The observatory, which will formally be opened on Saturday, boasts two telescopes, each one metre (over three feet) wide, to see “extra planets, different types of stars, the Milky Way, and deep galaxies,” Solomon added.

The 3.4 million dollar (2.5 million euro) observatory, run by the Ethiopian Space Science Society (ESSS), is funded by Ethiopian-Saudi business tycoon Mohammed Alamoudi.

The observatory, 3,200 metres (10,500 feet) above sea level in the lush Entoto mountains on the outskirts of the Ethiopian capital Addis Ababa, is an ideal location because of its minimal cloud cover, moderate winds and low humidity, experts said.
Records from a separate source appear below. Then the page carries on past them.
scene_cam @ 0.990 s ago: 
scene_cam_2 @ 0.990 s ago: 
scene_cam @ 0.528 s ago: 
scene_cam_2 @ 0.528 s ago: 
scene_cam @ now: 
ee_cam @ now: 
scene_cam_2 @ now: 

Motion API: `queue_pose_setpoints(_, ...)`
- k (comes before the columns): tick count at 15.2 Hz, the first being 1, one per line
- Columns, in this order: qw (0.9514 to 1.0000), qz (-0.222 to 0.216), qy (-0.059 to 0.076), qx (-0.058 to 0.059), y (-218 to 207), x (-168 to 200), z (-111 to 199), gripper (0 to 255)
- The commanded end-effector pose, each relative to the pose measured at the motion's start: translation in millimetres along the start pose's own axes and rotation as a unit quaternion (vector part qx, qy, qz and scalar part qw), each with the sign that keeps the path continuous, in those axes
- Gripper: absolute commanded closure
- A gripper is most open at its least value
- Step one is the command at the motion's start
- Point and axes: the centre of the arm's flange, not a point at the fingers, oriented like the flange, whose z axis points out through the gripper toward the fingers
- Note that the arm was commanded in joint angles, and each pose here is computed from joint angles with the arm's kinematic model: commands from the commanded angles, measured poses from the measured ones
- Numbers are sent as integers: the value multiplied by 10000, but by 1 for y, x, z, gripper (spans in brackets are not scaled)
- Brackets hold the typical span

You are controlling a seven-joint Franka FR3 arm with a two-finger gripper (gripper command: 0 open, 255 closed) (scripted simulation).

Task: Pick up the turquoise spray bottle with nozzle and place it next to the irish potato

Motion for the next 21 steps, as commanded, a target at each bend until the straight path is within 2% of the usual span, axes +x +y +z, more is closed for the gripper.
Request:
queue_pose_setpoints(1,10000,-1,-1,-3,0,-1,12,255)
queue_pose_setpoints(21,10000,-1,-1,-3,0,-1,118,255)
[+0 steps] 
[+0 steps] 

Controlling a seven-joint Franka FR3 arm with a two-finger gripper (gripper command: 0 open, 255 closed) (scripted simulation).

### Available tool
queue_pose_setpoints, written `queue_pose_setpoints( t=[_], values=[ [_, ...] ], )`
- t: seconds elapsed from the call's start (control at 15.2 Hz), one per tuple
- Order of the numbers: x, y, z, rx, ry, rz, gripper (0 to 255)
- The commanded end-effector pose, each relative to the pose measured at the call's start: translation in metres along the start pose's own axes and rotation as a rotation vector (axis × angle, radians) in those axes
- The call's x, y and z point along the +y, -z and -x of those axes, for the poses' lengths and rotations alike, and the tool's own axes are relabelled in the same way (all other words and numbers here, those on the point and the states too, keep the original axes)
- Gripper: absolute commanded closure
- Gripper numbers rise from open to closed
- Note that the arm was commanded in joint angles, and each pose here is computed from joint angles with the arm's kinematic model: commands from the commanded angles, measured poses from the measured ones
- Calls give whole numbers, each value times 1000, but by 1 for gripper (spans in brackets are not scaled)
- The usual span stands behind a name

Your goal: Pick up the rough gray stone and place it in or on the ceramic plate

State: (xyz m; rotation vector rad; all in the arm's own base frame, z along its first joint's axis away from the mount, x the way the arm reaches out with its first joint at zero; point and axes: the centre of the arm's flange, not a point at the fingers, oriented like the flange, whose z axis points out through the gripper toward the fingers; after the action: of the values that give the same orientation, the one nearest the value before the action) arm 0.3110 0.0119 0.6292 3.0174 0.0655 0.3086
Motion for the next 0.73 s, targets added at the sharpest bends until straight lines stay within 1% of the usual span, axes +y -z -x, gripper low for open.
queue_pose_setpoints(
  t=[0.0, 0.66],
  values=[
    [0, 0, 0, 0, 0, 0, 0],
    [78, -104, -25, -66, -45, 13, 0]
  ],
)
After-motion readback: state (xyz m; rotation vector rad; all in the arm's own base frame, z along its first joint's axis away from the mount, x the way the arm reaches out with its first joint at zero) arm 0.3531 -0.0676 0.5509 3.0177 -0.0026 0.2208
When established in 2004, ESSS was labelled as the “Crazy People’s Club”, according to the group, but has gained credibility in the past decade with astronomy courses introduced at universities and winning increased political support.

The Ethiopian government is set to launch a space policy in coming years.

Solomon said the group originally faced sceptics in Ethiopia and abroad, who questioned whether space exploration was a wise use of resources in one of Africa’s poorest economies, plagued in the past by chronic famine and unrest.

But Solomon said promoting science is key to the development in Ethiopia, today one of Africa’s fastest growing economies largely based on agriculture.

“If the economy is strongly linked with science, then we can transform a poor way of agriculture into industrialisation and into modern agriculture,” he said.

The ESSS is now looking to open a second observatory 4,200 metres (13,800 feet) above sea level in the mountainous northern town of Lalibela, also the site of the largest cluster of Ethiopia’s ancient rock-hewn churches.

Photographs from the ESSS show scientists with testing equipment looking for the best site to put the next telescope on the green and remote peaks, as local villagers wrapped in traditional white blankets watch on curiously, sitting outside their thatch hut homes.

Solomon hopes to boost “astronomy tourism” among space fans interested in coming to one of the least likely countries in the world to boast a space programme, an added economic benefit.

The country will also launch its first satellite in the next three years, ESSS said, to study meteorology and boost telecommunications.

Ethiopia is not the first African nation to look to the skies; South Africa has its own National Space Agency, and in 2009 the African Union announced plans to establish The African Space Agency.

Sudanese President Omar al-Bashir, indicted by the International Criminal Court for war crimes, has also called for a continent-wide space programme.

Solomon said while the next several years will be about boosting research and data collection, along with promoting a strong local and regional interest in astronomy, he is not ruling out sending an Ethiopian into space one day.

“Hopefully we will,” he said with a laugh.